▶ **EXERCISE DIRECTIONS**
Pull every line containing "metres" from the listing.
═════ DATA BLOCK ═════
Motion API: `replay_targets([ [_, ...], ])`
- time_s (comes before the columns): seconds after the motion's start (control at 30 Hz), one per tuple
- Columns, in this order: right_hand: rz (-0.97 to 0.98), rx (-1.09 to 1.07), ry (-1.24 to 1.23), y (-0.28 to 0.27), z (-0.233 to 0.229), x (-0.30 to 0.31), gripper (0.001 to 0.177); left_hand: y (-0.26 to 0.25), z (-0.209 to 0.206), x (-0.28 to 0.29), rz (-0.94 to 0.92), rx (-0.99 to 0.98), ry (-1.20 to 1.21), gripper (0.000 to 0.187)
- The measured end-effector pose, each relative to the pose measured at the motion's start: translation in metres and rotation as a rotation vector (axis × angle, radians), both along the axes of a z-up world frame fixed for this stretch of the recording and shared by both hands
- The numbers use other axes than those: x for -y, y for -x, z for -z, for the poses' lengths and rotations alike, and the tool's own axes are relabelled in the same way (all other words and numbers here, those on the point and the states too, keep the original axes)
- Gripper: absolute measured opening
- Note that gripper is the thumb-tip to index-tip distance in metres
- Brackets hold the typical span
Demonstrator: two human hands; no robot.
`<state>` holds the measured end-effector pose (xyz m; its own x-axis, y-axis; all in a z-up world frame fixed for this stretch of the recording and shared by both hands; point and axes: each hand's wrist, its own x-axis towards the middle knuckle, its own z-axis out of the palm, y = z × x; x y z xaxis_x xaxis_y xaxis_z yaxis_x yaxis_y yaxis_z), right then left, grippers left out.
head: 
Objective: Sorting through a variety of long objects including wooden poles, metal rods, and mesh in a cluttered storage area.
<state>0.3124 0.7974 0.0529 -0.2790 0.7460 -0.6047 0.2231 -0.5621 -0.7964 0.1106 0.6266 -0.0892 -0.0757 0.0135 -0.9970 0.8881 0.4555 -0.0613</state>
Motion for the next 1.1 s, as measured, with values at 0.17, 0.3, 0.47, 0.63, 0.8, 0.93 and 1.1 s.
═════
▶ **RESPONSE BELOW**
- The measured end-effector pose, each relative to the pose measured at the motion's start: translation in metres and rotation as a rotation vector (axis × angle, radians), both along the axes of a z-up world frame fixed for this stretch of the recording and shared by both hands
- Note that gripper is the thumb-tip to index-tip distance in metres

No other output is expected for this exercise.